Ella’s son John is furious. Not with us, he says, every now and again, like a cartoon bull kicking and raging around the ring, stamping his hooves, blowing smoke through his nose and ears – then stopping in a cloud of dust to bow to the rodeo clown.
‘Look at her! They may as well have fly-tipped her by the side of the fackin’ road. Like a fackin’ fridge or some’ink.’
‘I know it’s stressful, John, but just try to ease it back a little if you can…’
‘I’m not ‘avin a go at you, mate,’ he says. ‘It’s the fackin’ hospital. And the ambulance. I mean – what was they thinkin’? We’re back to square one. This is exactly the fackin’ situation she was in when she went in in the first place.’ He suddenly seems tangled up in all those ‘ins’ and stands there, breathing hard.
Even though John makes you want to take a step back, and maybe even pick up a cushion or something, I have to admit I can see his point. Ella is a bariatric, self-neglecting patient who’d been admitted after being stuck on the sofa for several days. And even though the flat has had a rudimentary ‘deep clean’ whilst she’s been away, it’s still pretty awful, and here she is, back on the same sofa. The two ambulance crews must have sweated and struggled hauling her in their carry chair up that crooked flight of stairs. And I suppose gravity and the relative height of the chair to the sofa must have worked sufficiently in their favour to make the transfer. But since we’ve been on scene to do the initial assessment and see what Ella needs in the way of therapy, nursing and care support, she hasn’t been able to get up, even with the most enthusiastic, hands-on encouragement. To all intents and purposes, John is right. She’s landed back where she started. If Ella can’t get up from the sofa we’ll simply have to send her in again, as a failed discharge.
It’s a difficult situation, made worse by the fact it’s already six o’clock in the evening. If we call for an ambulance they’ll mark her as low priority. We could be here till midnight.
‘Well I can’t stay,’ says John, reading my mind. ‘I’ve got my own family. I’ve got work in the morning. I’m fackin’ Hank Marvin’ and there’s fack all in the fridge. I mean – where’s the thinkin’? Where’s the planning? Hey? It’s fackin’ pathetic. I told ‘em this’d happen. I told ‘em exactly what’d happen. And what happens? This! This happens! Fackin’ unbelievable.’

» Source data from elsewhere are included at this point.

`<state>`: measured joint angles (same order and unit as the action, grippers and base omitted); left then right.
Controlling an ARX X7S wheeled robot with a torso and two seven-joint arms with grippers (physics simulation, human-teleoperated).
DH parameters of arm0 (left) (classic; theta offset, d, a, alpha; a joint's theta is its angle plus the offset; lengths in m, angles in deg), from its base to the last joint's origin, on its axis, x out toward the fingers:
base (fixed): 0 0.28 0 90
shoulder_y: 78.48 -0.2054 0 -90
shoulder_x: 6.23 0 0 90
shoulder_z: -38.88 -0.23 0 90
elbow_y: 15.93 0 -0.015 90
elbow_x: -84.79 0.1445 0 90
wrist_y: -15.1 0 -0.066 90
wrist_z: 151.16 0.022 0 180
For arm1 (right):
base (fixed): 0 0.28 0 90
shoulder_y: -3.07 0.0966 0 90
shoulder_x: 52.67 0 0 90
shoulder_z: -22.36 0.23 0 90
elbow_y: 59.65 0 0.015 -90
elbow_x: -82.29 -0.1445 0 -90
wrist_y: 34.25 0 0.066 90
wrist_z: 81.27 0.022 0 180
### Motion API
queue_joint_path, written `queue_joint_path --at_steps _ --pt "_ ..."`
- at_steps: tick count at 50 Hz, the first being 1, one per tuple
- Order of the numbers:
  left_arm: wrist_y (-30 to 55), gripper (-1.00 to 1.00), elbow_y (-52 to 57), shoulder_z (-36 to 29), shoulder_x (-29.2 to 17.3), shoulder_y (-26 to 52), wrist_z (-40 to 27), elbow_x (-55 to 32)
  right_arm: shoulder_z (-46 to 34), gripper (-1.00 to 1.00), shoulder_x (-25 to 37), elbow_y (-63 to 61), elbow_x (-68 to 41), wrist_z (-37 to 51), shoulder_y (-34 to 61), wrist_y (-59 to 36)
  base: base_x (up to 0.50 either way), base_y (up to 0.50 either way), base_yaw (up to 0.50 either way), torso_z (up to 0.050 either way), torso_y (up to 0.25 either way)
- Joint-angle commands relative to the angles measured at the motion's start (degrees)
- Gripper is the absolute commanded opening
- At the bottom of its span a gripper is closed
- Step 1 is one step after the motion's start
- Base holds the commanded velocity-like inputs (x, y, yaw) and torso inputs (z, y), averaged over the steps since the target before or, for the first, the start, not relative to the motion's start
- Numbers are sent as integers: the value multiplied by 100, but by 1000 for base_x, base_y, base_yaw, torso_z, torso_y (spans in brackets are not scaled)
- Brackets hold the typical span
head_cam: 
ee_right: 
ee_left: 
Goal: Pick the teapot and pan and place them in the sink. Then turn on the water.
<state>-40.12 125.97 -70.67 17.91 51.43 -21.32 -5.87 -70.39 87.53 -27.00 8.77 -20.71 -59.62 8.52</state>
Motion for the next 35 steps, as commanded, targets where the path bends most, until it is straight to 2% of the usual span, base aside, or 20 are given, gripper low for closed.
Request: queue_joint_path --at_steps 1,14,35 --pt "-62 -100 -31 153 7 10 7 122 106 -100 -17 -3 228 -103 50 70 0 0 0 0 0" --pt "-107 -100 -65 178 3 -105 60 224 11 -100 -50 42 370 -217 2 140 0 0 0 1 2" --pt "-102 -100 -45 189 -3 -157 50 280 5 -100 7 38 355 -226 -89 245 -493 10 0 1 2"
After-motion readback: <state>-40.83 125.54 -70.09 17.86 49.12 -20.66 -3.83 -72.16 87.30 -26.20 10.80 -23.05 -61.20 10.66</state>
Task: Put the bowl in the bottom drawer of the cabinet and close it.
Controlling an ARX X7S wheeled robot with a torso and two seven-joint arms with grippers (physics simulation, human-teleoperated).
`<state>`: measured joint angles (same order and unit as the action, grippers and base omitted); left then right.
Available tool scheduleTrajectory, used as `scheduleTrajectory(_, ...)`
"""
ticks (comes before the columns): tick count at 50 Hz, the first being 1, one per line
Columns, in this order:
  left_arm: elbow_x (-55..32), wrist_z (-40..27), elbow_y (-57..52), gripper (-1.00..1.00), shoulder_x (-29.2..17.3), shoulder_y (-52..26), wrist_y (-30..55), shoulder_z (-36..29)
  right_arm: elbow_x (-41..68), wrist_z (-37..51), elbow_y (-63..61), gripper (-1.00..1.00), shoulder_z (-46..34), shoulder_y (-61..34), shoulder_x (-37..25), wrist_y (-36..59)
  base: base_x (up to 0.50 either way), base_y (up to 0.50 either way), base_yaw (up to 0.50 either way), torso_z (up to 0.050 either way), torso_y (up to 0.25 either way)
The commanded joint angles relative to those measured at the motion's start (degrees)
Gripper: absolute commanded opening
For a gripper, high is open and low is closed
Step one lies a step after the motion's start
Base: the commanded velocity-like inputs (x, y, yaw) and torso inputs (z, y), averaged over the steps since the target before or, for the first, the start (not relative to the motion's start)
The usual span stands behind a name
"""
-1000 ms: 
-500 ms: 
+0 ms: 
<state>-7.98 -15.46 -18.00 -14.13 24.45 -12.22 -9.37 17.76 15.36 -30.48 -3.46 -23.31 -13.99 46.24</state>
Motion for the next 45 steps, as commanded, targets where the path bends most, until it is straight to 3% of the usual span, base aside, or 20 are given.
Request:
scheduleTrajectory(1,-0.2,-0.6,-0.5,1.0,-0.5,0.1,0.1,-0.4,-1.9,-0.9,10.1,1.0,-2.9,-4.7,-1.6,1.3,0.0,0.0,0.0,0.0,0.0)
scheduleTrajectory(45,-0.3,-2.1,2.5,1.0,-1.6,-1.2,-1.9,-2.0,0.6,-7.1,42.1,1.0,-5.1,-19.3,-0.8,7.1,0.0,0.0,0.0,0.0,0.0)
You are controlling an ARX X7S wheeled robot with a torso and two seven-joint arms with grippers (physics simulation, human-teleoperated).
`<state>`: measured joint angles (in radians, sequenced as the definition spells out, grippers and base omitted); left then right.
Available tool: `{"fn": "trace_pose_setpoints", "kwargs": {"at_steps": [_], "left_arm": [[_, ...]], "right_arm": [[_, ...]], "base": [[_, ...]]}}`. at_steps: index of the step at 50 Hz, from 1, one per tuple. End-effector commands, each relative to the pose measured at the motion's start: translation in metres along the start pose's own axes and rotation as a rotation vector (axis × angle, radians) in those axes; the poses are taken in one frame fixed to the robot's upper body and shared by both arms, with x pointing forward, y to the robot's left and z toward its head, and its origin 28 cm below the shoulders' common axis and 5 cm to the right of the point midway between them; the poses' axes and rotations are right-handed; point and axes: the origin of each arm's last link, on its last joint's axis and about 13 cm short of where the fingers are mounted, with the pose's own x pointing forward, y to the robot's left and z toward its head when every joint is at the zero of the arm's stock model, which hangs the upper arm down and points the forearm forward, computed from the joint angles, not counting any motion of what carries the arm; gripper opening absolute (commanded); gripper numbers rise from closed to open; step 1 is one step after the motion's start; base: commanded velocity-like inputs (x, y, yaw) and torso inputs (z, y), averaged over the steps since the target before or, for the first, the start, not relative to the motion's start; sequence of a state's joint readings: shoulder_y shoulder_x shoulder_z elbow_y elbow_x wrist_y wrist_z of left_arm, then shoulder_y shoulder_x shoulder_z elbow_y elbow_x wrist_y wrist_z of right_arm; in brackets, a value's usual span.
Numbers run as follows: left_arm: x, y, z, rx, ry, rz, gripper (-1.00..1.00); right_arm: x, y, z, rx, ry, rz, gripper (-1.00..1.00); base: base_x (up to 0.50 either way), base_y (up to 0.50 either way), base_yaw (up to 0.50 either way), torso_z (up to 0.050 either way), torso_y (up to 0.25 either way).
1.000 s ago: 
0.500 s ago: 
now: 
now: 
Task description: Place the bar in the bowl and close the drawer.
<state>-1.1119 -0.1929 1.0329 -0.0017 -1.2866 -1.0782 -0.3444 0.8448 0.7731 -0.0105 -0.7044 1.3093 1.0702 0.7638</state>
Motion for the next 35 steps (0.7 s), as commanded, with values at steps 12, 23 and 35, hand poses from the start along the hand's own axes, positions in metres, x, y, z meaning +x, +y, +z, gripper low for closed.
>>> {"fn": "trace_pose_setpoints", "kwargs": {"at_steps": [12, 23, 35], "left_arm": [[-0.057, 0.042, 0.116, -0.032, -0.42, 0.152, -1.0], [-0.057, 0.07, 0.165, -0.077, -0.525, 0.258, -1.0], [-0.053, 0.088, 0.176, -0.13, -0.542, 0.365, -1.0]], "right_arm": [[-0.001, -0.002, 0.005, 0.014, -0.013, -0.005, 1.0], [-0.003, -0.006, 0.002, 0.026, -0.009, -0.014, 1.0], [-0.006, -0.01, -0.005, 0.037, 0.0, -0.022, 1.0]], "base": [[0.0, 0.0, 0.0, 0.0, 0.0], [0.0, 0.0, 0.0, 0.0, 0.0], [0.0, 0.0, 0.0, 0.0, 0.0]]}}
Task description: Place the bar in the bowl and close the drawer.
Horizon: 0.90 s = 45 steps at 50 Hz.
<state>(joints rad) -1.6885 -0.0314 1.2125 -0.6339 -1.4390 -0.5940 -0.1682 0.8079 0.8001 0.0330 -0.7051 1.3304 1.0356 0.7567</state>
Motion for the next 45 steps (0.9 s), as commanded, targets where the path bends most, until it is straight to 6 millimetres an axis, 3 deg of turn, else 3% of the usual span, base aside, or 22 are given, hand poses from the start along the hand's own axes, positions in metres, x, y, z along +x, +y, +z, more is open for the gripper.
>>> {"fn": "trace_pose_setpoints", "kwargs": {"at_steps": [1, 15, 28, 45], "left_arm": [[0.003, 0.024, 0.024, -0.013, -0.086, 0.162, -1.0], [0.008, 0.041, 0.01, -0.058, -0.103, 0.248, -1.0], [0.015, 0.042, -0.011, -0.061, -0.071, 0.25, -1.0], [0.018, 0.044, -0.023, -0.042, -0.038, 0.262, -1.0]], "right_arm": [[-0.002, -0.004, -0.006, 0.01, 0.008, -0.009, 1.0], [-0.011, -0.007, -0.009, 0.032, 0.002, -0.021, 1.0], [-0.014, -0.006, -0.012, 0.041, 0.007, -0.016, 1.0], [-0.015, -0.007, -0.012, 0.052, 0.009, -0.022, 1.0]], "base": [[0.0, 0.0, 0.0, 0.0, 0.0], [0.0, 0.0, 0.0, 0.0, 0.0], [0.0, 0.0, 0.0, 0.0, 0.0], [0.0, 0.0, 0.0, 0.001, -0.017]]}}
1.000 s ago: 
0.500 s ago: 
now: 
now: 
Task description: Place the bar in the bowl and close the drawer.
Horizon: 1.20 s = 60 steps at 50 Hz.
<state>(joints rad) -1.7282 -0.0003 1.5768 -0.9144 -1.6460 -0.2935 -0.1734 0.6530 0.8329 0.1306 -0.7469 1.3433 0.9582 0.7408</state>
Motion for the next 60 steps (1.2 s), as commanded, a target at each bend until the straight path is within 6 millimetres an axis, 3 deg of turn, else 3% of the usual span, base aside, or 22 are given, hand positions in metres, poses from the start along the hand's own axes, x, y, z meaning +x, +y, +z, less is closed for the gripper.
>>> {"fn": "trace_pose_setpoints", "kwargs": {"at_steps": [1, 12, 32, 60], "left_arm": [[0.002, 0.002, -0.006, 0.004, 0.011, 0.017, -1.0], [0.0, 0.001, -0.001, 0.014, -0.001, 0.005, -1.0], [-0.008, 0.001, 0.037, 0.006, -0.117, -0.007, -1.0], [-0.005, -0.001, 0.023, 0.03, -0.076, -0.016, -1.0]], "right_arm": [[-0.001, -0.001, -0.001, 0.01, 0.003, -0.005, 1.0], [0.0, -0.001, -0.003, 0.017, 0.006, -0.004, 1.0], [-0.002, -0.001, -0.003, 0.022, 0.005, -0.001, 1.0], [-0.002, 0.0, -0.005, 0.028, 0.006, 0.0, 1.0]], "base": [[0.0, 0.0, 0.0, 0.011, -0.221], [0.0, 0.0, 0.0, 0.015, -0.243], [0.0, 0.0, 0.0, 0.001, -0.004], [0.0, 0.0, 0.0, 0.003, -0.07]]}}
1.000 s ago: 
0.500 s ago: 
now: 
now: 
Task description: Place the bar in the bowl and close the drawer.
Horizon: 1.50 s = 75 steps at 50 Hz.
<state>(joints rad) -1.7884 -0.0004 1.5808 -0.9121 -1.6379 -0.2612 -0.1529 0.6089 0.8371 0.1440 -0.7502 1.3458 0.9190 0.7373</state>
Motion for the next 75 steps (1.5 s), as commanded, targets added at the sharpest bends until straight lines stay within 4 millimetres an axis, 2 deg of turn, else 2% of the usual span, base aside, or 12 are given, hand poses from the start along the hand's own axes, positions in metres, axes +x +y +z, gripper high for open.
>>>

I’m here with Drishti, the physio. I know how busy she’s been today, and lately. How much it would mean to her today to finish work on time and get home to her family.
‘There’s no point in us both staying,’ I say to her. Drishti is so essentially kind, though, she won’t have it.
‘No, no,’ she says. ‘Let us remain together and see what we can do. It’s never too late for a miracle.’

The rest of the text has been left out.